Beyond BCG, New TB Vaccines Offers Greater Protection for Millions

New TB Vaccines - BCG
New TB Vaccines - BCG. Credit | iStock

United States: Currently, TB is both preventable and treatable, and it has a century-old vaccine that effectively disrupts transmission.

However, in 2022, more than 10 million people still succumbed to TB across the globe, from which 1.3 million lost their lives, which has made it the second most deadly infectious disease in that year.

Most prevalence areas of TB

Additionally, more than 80 percent of the cases and deaths related to TB take place in low and middle-income countries.

This is primarily because, in these countries, there is a higher probability of having risk factors like malnutrition and the HIV virus, which are linked to TB, according to vox.com.

But beyond those factors, when it comes to preventing illness and death in these regions, physicians, researchers, and public health officials say that the available vaccines and treatments don’t do enough: The vaccination is administered to babies, and it covers only a few years, which according to the health experts are not enough prevention against the disease.

Moreover, since the antibiotic treatments take long time to cure the disease, it also takes longer to recover.

Helen McShane, professor of vaccinology at the University of Oxford, where she and her team are developing a new TB vaccine among other TB research, said, “TB is a disease of poverty,” and, “There have been decades of neglect where there was no funding for new drugs or new vaccines for TB.”

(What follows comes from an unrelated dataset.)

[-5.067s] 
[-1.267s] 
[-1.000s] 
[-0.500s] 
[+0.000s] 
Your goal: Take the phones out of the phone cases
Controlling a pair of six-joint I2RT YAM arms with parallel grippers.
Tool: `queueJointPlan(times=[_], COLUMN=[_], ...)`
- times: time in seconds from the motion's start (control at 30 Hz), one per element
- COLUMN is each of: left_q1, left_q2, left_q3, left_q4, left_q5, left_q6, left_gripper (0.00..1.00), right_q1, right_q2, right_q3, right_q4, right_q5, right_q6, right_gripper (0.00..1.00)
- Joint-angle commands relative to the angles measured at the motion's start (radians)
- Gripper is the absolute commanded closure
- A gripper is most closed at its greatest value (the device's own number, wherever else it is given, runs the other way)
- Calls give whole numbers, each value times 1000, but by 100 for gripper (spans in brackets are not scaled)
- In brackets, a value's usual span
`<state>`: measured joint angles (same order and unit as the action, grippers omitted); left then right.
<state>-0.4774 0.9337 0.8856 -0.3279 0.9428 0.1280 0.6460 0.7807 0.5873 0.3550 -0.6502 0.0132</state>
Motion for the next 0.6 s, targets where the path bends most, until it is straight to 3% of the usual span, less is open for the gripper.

About the new promising vaccine

Nonetheless, new promising and effective vaccines are being developed now, and those might save youth and adult people from TB who did not have such protection before.

For instance, these vaccines might be much better than the currently available ones. A few are now at the last stage of the clinical trials, which is phase 3.

This implies that the vaccine developers can now go ahead and apply for the authorization of their vaccines at global and local regulatory agencies.

According to Matteo Zignol, unit head of the WHO’s Global Tuberculosis Programme. The success of the first wave of vaccines has helped usher in more support and funding to the field said, “It is excellent news,” and, “We all wish [the M72/AS01E vaccine trial] is going to be a successful trial, but in any case, this is going to be like a first generation sort of new vaccine, and we really need more candidates to be able to help the epidemic.”

Need for the new vaccine

Visual Representation of TB bacterium. Credit | Getty images

The very unusual aspect of the TB bacterium is that if you are carrying it, you do not necessarily suffer from the disease.

Moreover, in 2016, a paper was published in PLOS Medicine by researchers who stated that almost 25 percent of global populations present asymptomatic TB infection.

Mostly, those without compromised immune systems are free from such diseases for their whole lives, meaning that the bacteria do not make them sick.

Effective preventive measures like stronger sanitation, proper ventilation of the hospitals and laboratories, and proactive identification and treatment of high-risk cases on the domestic front, like in the United States in 2022, where the crude TB cases stood at around 8,000, were the driving forces that made the rates to go down, as vox.com reported.

In most poor countries, it is so sad to report that the government health system is underdeveloped, and limited resources are enough to apply the multi-faceted approach required to eradicate TB through vaccines, which is, therefore, an important player.

About the current TB vaccine

Visual Representation of TB Vaccine. Credit | Shutterstock

The discovery of the first and only vaccine to date against the TB bacterial agent, the Bacille Calmette-Guérin (BCG) vaccine, took place in 1921.

Because of the low number of TB cases in the USA, BCG is not routinely given to children but is used commonly in many countries.

Among young Africans and those living in Southeast Asians, who reside in the most TB-endemic regions, 80 and 91 percent received the BCG vaccine in 2022, as produced by the WHO health body.

The risks of taking the BCG vaccine are few with rare side effects; however, it doesn’t have the efficacy that is expected, as the experts stated.

One meta-analysis of 26 studies has shown that the BCG vaccine was only 37 percent successful to Children in their fist 5 years of appearing Tuberculosis after the first injection, but it has not provided protection to adolescents and adults.